*WHAT YOU NEED TO DO:* An exact transcript is needed of the material below, beginning at the line that contains "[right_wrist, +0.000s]" and continuing through its last line; nothing else should appear.

*DATASET EXCERPT:*
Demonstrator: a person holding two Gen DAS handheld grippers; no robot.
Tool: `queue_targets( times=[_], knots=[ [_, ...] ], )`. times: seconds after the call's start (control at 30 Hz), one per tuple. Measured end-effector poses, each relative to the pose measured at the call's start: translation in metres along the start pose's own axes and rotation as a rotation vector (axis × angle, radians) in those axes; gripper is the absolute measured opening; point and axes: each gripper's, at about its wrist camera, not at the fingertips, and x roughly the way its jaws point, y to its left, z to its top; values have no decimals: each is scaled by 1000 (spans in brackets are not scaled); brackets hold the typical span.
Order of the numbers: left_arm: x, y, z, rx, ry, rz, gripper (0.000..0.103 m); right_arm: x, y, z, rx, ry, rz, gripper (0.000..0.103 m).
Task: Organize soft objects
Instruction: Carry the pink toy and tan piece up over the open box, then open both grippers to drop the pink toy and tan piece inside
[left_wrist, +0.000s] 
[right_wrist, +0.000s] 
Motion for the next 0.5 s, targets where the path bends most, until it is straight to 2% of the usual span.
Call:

*SOLUTION TO THE EXERCISE:*
[right_wrist, +0.000s] 
Motion for the next 0.5 s, targets where the path bends most, until it is straight to 2% of the usual span.
Call:

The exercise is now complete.